PF This is what’s critical, and you just nailed something that’s special about roles like this, is it’s almost like the Interdisciplinary Studies degree in your liberal arts college, which if you’re someone who’s a little all over the place, like me, looks really attractive. And then no one actually gets a job with that degree. Right? [yeah] So there’s always that risk where your title, you know, you’re not a support consultant. You’re not a support engineer. You’re a Happiness Engineer. 

RZ You know who has kind of a culture like this? Anyone that’s like, it’s really about the experience around the brand, right? Like, I think that’s—

PF That’s right.

RZ You know, and so when you said Happiness Engineer, I was thinking someone was worried about the employees within the company. But it sounds like what you’re talking about are partners of WordPress? I think?

PF This is a support person. Yeah, no. 

RZ Yeah! Here’s what I’m gonna blame. I’m gonna rant on about this for just one minute. Okay. I hate executive coaches so much. I hate them so much. 

PF [Paul laughs] They’re so not for you. 

RZ Here’s my problem. You’re right, maybe this is about me. I know, there are people who have grown with the help of executive coaches. I know that’s real. I guess I’m very, very stubborn. I just don’t like to be sold to. And I feel like I’m being sold to even after I signed you up. And so it doesn’t work for me. But I see its value, I get it. Because I’ve experienced the growth of a business and I understand. I’ve seen the pain through my own experience and also through other partners and other leaders who have had to mature as the business has grown. And it’s a struggle, it’s a struggle, but I hate them.

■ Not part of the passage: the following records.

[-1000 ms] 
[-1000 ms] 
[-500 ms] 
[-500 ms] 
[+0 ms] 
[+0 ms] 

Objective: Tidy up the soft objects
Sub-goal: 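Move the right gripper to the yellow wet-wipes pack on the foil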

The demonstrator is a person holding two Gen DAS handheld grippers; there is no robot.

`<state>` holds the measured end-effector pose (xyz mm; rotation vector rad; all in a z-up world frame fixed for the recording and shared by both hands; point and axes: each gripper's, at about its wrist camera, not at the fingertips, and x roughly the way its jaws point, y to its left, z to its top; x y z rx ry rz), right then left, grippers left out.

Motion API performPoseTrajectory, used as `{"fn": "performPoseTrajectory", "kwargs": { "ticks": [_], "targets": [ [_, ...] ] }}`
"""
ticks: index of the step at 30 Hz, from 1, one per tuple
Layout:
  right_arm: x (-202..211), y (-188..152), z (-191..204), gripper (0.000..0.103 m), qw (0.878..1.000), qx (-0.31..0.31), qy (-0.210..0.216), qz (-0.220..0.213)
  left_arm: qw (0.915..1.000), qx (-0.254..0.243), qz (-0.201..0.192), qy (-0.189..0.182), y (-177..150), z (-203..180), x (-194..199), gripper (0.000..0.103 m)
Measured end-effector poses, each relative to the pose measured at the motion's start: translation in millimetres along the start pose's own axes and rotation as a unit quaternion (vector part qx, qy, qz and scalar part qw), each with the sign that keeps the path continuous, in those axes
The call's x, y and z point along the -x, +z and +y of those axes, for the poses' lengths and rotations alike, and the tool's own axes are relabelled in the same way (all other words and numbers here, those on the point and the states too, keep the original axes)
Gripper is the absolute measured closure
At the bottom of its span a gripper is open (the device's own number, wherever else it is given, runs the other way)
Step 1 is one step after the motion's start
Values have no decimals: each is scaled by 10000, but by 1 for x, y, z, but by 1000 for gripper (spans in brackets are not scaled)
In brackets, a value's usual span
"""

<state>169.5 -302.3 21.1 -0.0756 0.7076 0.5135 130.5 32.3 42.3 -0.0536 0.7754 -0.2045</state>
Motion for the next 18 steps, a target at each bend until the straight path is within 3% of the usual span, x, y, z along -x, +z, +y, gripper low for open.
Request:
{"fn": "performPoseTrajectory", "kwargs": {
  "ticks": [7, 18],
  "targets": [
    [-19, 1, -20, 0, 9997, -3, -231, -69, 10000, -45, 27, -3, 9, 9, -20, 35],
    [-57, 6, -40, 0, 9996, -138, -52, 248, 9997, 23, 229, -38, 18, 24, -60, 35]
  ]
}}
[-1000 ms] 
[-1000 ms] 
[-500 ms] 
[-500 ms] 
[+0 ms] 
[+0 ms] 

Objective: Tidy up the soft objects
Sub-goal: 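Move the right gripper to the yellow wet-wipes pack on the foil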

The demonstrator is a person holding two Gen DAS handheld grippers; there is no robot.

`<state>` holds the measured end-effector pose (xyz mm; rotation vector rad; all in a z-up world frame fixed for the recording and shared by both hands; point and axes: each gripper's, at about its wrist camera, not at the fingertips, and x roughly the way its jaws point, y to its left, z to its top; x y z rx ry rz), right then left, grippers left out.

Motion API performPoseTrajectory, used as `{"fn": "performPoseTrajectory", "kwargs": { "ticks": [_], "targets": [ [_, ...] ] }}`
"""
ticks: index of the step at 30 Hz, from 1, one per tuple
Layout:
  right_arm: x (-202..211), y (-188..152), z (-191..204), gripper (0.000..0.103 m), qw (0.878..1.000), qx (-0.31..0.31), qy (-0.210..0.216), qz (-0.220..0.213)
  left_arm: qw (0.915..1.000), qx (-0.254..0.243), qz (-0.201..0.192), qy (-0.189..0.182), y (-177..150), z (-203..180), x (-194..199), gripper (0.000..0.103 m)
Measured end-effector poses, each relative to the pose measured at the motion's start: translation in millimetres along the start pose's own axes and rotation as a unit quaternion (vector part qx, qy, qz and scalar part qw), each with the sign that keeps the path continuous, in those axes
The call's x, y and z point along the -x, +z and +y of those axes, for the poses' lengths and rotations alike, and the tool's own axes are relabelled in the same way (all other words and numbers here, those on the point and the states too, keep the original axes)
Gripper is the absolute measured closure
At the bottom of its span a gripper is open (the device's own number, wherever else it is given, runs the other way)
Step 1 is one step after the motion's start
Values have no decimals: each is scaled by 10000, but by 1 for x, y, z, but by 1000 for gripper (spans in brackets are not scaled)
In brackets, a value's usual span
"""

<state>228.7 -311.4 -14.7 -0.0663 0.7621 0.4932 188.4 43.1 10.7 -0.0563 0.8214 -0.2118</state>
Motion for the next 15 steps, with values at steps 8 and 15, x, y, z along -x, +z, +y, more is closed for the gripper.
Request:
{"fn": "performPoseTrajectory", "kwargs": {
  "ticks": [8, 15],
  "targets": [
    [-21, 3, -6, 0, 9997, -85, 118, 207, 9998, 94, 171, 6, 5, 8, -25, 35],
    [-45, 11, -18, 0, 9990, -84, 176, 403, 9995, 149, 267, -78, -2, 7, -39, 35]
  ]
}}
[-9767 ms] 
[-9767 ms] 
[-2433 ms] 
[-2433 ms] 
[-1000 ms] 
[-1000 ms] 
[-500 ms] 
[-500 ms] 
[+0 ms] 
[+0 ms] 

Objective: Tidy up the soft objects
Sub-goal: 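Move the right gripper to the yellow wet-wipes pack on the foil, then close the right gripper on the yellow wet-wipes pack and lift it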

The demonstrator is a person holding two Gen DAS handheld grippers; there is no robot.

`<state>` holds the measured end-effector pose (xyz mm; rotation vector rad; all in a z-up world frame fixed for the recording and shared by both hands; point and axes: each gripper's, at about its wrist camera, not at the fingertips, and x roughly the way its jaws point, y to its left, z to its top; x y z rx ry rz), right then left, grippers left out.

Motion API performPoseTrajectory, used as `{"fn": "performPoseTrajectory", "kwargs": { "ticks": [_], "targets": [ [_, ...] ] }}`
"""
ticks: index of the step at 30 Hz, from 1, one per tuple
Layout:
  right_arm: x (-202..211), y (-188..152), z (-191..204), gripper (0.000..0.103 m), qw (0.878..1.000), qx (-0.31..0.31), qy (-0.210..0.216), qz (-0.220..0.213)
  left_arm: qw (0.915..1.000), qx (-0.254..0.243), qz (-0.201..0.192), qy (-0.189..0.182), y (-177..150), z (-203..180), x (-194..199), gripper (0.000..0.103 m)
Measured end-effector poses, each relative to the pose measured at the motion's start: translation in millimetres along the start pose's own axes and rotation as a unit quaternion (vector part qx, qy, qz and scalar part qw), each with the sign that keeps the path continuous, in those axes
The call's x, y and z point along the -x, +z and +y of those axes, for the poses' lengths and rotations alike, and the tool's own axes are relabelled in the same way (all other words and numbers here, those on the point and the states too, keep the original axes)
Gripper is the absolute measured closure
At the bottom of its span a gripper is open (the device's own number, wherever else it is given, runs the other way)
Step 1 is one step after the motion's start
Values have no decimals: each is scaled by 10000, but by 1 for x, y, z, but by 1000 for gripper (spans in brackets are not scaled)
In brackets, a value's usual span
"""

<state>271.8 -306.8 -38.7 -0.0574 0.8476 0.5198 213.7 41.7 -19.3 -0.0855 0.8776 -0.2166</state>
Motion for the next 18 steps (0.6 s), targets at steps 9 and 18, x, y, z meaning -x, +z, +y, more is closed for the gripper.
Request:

PF  I mean, you’re my executive coach, for real.

RZ Oh, shucks. 

PF You’re pretty good at it.

RZ I’m actually, I’m actually pretty good at the communication part. I’m actually good at a lot of parts of it.

PF Every now and then I leave one of our sessions just like limping and crawling on the ground because I’ve received such helpful feedback.

RZ Come on now.

PF No, no. You know what’s funny about this, for listeners, is that Richard’s—one of your best friends in the world, probably one of the most successful entrepreneurs we know. One of the most more kind of like straight arrow conservative human beings that that we work with, absolutely swears by executive coaching, lives by it. It’s critical to his success as and it helps him be vulnerable and to connect who’s in place. 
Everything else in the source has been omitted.